* RECORDS SUPPLIED
◆ ◆ ◆ ◆ ◆

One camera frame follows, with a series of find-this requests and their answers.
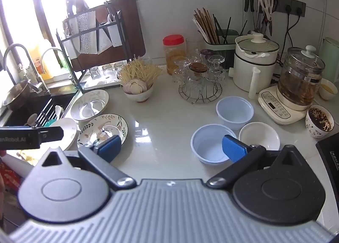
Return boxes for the white bowl holding garlic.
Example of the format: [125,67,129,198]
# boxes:
[123,83,154,103]

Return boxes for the orange detergent bottle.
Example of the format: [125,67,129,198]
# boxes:
[29,39,57,81]

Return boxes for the plain white plate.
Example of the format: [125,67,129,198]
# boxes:
[49,118,78,151]

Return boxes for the plain steel cleaver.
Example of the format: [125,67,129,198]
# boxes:
[99,31,112,53]

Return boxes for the brown round lid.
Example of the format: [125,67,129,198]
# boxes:
[189,62,208,74]

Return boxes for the black roll-up sink rack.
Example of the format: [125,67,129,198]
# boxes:
[34,97,67,127]

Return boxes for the small steel faucet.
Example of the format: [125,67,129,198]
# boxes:
[40,48,73,79]

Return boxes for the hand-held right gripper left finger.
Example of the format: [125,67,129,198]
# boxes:
[41,134,138,191]

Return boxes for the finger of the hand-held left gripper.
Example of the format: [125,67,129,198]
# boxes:
[40,126,64,143]

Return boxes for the pale blue plastic bowl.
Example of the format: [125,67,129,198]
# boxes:
[191,124,237,165]
[216,96,255,130]

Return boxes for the white electric cooking pot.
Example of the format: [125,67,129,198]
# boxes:
[228,33,281,99]

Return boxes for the white ceramic bowl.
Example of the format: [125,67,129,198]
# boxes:
[238,122,281,151]

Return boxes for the leaf print white plate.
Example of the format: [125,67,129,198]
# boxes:
[70,90,110,121]

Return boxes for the textured steel cleaver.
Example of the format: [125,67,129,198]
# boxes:
[77,11,96,54]

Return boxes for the pink knit cloth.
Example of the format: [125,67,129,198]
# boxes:
[0,162,22,198]

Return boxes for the brown wooden cutting board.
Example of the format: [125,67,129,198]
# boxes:
[69,0,147,72]

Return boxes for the tall steel faucet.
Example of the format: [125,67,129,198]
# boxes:
[3,43,51,95]

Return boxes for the garlic bulbs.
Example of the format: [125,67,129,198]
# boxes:
[124,79,147,94]

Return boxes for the small bowl of yellow liquid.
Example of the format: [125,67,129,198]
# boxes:
[318,78,339,101]

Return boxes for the pale green kettle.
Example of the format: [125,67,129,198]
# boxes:
[319,37,339,83]

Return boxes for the black kitchen sink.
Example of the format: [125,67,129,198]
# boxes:
[0,88,80,130]

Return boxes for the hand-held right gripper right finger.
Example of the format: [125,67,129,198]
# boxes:
[207,134,301,189]

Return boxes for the floral plate with brown rim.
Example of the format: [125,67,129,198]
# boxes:
[77,114,128,147]

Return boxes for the black handled hanging utensil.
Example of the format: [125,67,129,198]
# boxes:
[247,0,263,34]
[240,0,252,36]

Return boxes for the red lid plastic jar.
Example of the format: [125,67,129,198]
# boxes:
[163,35,187,75]

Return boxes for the black power cable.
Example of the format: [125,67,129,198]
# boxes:
[275,13,292,61]

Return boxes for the yellow dish cloth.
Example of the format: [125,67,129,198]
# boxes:
[16,150,40,165]

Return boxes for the dark handled kitchen knives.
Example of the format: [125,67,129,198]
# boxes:
[66,0,88,17]

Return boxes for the black induction cooker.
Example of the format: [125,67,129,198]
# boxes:
[315,138,339,180]

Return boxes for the black metal dish rack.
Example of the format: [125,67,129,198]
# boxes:
[56,1,133,87]

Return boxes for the stainless steel bowl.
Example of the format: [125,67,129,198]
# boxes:
[3,80,33,111]

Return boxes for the green chopstick holder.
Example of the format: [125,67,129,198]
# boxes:
[203,29,240,70]

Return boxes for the green detergent bottle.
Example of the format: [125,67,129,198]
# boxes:
[57,51,70,70]

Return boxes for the white cup with brown specks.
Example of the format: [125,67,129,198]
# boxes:
[305,105,335,138]

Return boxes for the glass tea kettle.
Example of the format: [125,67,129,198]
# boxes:
[277,45,326,107]

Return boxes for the black wall power strip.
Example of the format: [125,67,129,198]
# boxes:
[270,0,306,17]

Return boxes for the cluster of clear glass cups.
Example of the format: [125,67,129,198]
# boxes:
[172,48,227,93]

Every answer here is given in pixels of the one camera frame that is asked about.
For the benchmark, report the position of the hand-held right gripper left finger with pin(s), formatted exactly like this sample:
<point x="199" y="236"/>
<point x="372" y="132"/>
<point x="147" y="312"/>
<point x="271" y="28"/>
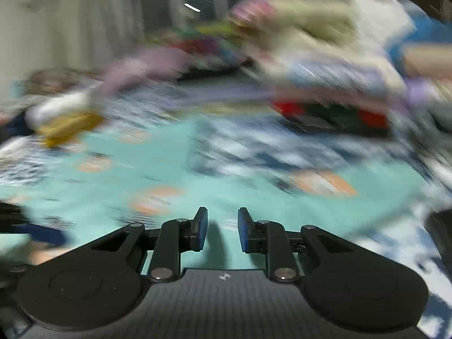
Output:
<point x="201" y="229"/>

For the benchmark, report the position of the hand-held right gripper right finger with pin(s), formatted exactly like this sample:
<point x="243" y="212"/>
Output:
<point x="244" y="231"/>

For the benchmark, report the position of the teal lion print garment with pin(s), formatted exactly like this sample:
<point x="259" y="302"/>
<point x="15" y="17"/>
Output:
<point x="148" y="162"/>

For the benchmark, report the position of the blue patterned bed sheet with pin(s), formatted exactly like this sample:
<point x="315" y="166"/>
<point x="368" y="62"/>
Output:
<point x="240" y="148"/>

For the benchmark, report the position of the yellow folded garment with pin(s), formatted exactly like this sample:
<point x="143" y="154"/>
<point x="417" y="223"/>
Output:
<point x="69" y="127"/>

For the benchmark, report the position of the red and black item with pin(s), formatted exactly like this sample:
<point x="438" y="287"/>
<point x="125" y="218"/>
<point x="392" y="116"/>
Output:
<point x="370" y="118"/>

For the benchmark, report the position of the purple floral pillow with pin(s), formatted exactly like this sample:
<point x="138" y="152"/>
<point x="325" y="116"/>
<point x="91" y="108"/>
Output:
<point x="148" y="65"/>

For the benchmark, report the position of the white floral padded jacket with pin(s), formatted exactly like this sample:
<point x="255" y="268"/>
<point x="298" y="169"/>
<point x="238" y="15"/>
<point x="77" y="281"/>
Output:
<point x="60" y="107"/>

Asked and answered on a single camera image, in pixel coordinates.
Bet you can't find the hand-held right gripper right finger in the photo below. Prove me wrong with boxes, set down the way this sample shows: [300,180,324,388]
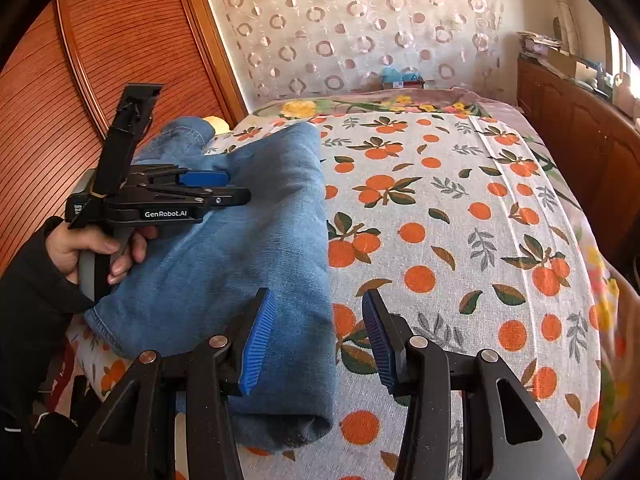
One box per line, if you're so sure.
[361,288,576,480]

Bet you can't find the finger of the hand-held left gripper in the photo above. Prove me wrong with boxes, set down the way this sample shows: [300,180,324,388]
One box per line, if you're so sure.
[145,186,252,208]
[132,164,231,188]

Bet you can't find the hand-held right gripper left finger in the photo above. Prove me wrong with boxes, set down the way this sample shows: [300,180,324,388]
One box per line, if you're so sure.
[60,286,277,480]

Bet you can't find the light blue denim pants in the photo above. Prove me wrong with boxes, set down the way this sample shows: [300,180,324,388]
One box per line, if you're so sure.
[82,122,336,451]

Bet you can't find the person's left forearm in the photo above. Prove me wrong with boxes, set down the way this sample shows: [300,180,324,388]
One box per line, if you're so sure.
[0,217,96,480]

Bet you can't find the darker blue denim pants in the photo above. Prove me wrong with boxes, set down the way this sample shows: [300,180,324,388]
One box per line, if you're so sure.
[135,116,217,171]

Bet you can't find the person's left hand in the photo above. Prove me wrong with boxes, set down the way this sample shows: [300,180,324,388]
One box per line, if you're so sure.
[45,217,161,286]

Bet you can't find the yellow plush toy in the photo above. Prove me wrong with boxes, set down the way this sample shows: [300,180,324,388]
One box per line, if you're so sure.
[200,116,232,136]

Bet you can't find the orange fruit print bed sheet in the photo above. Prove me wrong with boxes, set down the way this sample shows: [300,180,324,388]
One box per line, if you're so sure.
[65,110,603,480]

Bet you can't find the floral blanket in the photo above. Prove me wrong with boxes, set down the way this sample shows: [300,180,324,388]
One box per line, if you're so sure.
[250,87,636,480]

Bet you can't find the wooden slatted wardrobe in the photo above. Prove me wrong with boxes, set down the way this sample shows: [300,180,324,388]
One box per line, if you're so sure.
[0,0,248,281]

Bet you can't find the black rectangular object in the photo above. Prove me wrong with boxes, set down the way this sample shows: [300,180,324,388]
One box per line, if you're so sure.
[70,374,103,413]

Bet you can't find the red printed cloth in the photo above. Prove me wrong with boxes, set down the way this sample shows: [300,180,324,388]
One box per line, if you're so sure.
[47,345,76,401]

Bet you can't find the blue plastic bag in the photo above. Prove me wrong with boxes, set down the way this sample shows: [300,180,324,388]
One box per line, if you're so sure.
[382,66,423,88]

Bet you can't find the circle patterned sheer curtain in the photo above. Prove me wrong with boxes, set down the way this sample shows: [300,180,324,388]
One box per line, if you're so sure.
[202,0,506,101]

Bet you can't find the long wooden cabinet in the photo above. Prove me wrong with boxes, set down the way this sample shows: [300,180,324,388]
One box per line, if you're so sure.
[515,55,640,306]

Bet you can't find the open cardboard box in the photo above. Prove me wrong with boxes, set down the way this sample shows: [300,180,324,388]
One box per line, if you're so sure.
[547,47,593,78]

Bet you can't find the clutter on cabinet top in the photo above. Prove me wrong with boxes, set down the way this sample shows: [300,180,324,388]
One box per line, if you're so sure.
[517,30,561,56]

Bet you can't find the window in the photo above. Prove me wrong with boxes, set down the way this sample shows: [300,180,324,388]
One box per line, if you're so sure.
[605,25,640,111]

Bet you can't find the pale window curtain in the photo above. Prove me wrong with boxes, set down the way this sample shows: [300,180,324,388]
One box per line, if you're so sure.
[547,0,581,56]

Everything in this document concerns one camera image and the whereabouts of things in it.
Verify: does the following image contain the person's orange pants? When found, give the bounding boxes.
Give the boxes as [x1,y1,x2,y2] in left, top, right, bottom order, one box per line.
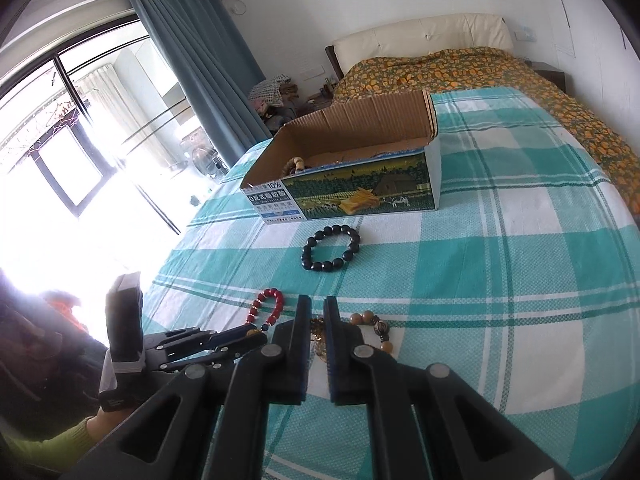
[42,289,89,334]

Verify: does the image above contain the blue-grey curtain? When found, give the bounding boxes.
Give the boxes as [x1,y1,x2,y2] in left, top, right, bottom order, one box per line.
[127,0,275,168]

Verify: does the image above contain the mixed brown bead string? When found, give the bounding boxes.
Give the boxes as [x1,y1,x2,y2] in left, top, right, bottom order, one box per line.
[310,310,397,362]

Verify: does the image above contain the orange floral bedspread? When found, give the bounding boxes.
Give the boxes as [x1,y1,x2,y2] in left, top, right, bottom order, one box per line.
[332,46,640,221]

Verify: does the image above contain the black-framed window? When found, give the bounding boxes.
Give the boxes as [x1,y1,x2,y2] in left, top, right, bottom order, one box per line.
[0,15,182,234]

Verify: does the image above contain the printed cardboard box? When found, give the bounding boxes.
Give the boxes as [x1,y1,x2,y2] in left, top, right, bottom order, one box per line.
[240,89,442,222]

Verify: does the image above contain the red bead bracelet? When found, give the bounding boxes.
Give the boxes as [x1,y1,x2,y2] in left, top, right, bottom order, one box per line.
[246,287,286,334]

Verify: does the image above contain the person's left forearm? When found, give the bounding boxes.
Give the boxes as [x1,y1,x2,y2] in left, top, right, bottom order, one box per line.
[0,412,102,462]

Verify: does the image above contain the teal plaid cloth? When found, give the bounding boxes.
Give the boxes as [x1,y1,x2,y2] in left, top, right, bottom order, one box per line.
[142,85,640,480]

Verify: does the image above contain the dark wooden nightstand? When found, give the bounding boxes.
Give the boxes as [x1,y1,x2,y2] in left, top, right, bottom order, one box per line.
[525,60,567,94]
[300,87,342,117]

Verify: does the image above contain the cream padded headboard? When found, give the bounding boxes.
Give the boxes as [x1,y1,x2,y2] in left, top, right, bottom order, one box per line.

◆ ◆ ◆ ◆ ◆

* WHAT IS NEEDED
Wherever the string "forearm" is found in the listing above, copy the line that contains it.

* YOUR SOLUTION
Bet you can't find the person's left forearm in the photo above. Prove me wrong with boxes, set down the way this sample shows: [300,180,324,388]
Verify: does the image above contain the person's left forearm? When found, give the bounding boxes.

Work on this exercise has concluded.